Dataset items
------------

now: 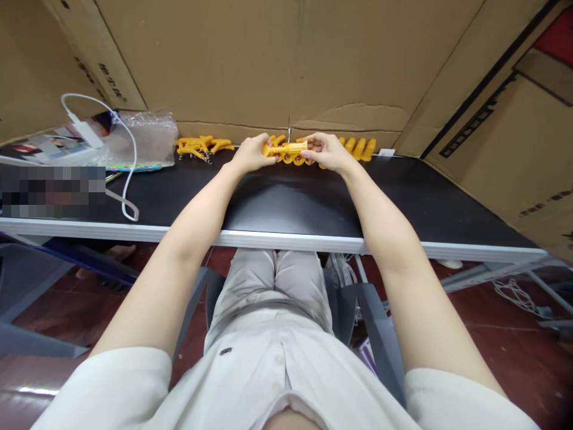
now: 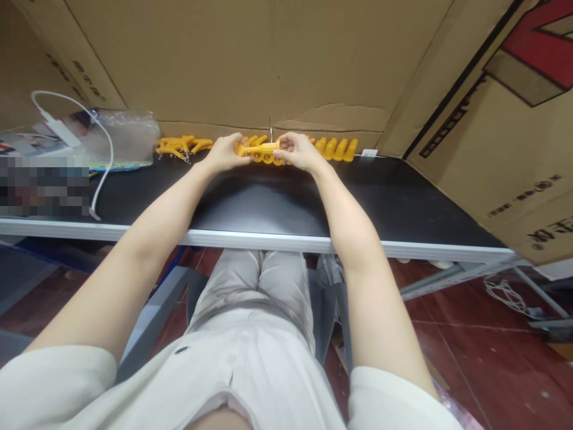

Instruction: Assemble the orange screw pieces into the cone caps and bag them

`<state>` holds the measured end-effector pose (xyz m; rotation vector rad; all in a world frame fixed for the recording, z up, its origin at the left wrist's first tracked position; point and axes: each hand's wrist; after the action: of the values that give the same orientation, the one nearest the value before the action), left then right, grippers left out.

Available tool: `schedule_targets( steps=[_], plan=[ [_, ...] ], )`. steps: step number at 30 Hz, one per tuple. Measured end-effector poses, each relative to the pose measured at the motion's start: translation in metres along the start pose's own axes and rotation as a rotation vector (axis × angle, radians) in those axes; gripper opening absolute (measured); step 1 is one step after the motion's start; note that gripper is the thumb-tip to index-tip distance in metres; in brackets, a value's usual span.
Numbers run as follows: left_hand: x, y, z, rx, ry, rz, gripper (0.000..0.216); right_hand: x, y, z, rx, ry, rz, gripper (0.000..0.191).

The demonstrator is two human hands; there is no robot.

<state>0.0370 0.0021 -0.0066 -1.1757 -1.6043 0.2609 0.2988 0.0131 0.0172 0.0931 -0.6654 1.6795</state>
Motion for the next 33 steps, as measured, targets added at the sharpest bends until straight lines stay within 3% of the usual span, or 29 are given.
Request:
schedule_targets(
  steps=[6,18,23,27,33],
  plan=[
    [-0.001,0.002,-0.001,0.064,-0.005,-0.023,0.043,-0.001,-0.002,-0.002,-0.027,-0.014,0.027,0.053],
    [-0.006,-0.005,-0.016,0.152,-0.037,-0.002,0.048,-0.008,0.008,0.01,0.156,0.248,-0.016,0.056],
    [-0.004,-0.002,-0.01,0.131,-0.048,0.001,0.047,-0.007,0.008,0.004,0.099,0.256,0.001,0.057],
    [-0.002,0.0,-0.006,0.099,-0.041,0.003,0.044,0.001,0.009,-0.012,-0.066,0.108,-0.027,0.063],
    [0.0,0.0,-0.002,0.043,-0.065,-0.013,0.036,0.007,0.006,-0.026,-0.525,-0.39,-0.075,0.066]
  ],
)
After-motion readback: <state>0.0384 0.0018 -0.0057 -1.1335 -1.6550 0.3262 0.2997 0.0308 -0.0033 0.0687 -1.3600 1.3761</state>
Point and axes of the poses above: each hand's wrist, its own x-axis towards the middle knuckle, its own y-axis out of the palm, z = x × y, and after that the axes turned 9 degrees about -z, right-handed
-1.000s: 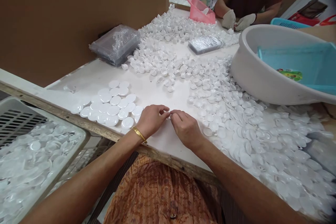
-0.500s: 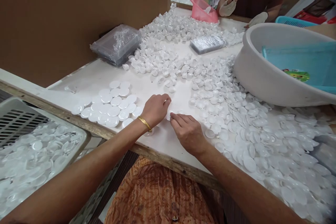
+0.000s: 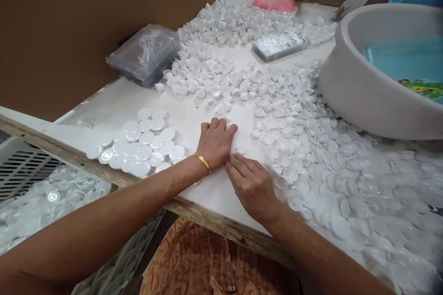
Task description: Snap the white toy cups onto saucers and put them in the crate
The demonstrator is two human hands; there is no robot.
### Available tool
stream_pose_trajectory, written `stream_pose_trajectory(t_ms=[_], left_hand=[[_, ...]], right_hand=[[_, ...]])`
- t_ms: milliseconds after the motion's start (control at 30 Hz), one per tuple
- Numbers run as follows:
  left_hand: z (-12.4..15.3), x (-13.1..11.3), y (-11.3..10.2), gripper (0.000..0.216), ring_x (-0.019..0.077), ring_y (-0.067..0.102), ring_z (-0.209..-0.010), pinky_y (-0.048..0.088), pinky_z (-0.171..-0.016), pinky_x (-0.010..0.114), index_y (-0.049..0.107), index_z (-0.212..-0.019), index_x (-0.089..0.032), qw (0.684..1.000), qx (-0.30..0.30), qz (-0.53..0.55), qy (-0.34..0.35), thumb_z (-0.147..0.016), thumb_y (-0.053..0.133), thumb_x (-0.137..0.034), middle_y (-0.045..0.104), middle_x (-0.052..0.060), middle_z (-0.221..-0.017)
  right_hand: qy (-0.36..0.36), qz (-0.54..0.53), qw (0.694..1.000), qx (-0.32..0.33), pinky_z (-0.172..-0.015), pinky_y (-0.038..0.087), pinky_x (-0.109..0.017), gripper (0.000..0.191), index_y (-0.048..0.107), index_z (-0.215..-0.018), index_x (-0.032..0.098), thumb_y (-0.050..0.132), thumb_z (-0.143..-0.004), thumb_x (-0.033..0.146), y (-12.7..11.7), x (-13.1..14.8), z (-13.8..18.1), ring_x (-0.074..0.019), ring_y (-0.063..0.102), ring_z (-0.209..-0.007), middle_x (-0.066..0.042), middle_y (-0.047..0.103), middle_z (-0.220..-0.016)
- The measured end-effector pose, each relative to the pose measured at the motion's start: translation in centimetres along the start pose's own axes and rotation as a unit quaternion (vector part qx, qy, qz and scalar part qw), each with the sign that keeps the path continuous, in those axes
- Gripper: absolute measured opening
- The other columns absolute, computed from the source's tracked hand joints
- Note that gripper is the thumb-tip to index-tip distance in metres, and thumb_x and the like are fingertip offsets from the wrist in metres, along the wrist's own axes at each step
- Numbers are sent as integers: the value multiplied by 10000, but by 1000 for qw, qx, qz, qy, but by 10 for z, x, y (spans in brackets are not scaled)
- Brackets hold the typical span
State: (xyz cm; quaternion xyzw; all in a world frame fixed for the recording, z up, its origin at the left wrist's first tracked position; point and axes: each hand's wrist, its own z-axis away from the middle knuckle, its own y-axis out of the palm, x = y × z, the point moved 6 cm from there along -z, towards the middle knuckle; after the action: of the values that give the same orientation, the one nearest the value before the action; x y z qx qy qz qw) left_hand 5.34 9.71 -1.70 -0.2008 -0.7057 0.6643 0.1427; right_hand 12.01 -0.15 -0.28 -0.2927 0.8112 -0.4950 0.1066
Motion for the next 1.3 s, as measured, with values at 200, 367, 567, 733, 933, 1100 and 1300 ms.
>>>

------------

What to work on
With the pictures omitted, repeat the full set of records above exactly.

Written solution
now: 
now: 

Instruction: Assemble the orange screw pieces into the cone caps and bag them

`<state>` holds the measured end-effector pose (xyz m; rotation vector rad; all in a world frame fixed for the recording, z up, its origin at the left wrist's first tracked position; point and axes: each hand's wrist; after the action: of the values that give the same orientation, the one nearest the value before the action), left then right, grippers left out.

Available tool: `schedule_targets( steps=[_], plan=[ [_, ...] ], )`. steps: step number at 30 Hz, one per tuple. Measured end-effector poses, each relative to the pose measured at the motion's start: translation in metres along the start pose's own axes and rotation as a rotation vector (axis × angle, radians) in those axes; gripper opening absolute (measured); step 1 is one step after the motion's start; note that gripper is the thumb-tip to index-tip distance in metres; in brackets, a value's usual span.
Numbers run as follows: left_hand: x, y, z, rx, ry, rz, gripper (0.000..0.216); right_hand: x, y, z, rx, ry, rz, gripper (0.000..0.191).

The demonstrator is two human hands; there is no robot.

<state>0.0370 0.0021 -0.0066 -1.1757 -1.6043 0.2609 0.2988 0.0131 0.0172 0.0931 -0.6654 1.6795</state>
Motion for the next 33 steps, as measured, targets added at the sharpest bends until straight lines stay within 3% of the usual span, or 29 are given.
Request:
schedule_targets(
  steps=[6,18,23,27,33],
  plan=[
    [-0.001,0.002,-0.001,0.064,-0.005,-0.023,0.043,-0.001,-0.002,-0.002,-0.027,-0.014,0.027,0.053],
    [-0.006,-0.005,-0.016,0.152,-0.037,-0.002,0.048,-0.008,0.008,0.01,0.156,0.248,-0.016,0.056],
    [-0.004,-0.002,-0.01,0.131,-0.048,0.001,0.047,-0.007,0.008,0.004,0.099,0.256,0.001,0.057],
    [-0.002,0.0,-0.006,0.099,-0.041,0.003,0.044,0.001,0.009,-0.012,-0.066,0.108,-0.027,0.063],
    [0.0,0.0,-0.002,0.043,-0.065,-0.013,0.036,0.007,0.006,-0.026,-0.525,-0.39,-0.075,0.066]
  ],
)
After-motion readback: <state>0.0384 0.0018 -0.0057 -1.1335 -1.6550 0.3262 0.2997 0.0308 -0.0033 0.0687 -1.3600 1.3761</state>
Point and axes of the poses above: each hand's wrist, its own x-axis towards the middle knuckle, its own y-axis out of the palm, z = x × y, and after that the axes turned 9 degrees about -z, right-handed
-1.000s: 
-0.500s: 
+0.000s: 
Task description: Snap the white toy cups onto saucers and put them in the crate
The demonstrator is two human hands; there is no robot.
### Available tool
stream_pose_trajectory, written `stream_pose_trajectory(t_ms=[_], left_hand=[[_, ...]], right_hand=[[_, ...]])`
- t_ms: milliseconds after the motion's start (control at 30 Hz), one per tuple
- Numbers run as follows:
  left_hand: z (-12.4..15.3), x (-13.1..11.3), y (-11.3..10.2), gripper (0.000..0.216), ring_x (-0.019..0.077), ring_y (-0.067..0.102), ring_z (-0.209..-0.010), pinky_y (-0.048..0.088), pinky_z (-0.171..-0.016), pinky_x (-0.010..0.114), index_y (-0.049..0.107), index_z (-0.212..-0.019), index_x (-0.089..0.032), qw (0.684..1.000), qx (-0.30..0.30), qz (-0.53..0.55), qy (-0.34..0.35), thumb_z (-0.147..0.016), thumb_y (-0.053..0.133), thumb_x (-0.137..0.034), middle_y (-0.045..0.104), middle_x (-0.052..0.060), middle_z (-0.221..-0.017)
  right_hand: qy (-0.36..0.36), qz (-0.54..0.53), qw (0.694..1.000), qx (-0.32..0.33), pinky_z (-0.172..-0.015), pinky_y (-0.038..0.087), pinky_x (-0.109..0.017), gripper (0.000..0.191), index_y (-0.048..0.107), index_z (-0.215..-0.018), index_x (-0.032..0.098), thumb_y (-0.050..0.132), thumb_z (-0.143..-0.004), thumb_x (-0.033..0.146), y (-12.7..11.7), x (-13.1..14.8), z (-13.8..18.1), ring_x (-0.074..0.019), ring_y (-0.063..0.102), ring_z (-0.209..-0.007), middle_x (-0.066..0.042), middle_y (-0.047..0.103), middle_z (-0.220..-0.016)
- The measured end-effector pose, each relative to the pose measured at the motion's start: translation in centimetres along the start pose's own axes and rotation as a unit quaternion (vector part qx, qy, qz and scalar part qw), each with the sign that keeps the path continuous, in those axes
- Gripper: absolute measured opening
- The other columns absolute, computed from the source's tracked hand joints
- Note that gripper is the thumb-tip to index-tip distance in metres, and thumb_x and the like are fingertip offsets from the wrist in metres, along the wrist's own axes at each step
- Numbers are sent as integers: the value multiplied by 10000, but by 1000 for qw, qx, qz, qy, but by 10 for z, x, y (spans in brackets are not scaled)
- Brackets hold the typical span
State: (xyz cm; quaternion xyzw; all in a world frame fixed for the recording, z up, its origin at the left wrist's first tracked position; point and axes: each hand's wrist, its own z-axis away from the middle knuckle, its own y-axis out of the palm, x = y × z, the point moved 6 cm from there along -z, towards the middle knuckle; after the action: of the values that give the same orientation, the one nearest the value before the action; x y z qx qy qz qw) left_hand 5.34 9.71 -1.70 -0.2008 -0.7057 0.6643 0.1427; right_hand 12.01 -0.15 -0.28 -0.2927 0.8112 -0.4950 0.1066
Motion for the next 1.3 s, as measured, with values at 200, 367, 567, 733, 933, 1100 and 1300 ms.
>>>

The exercise is fully answered.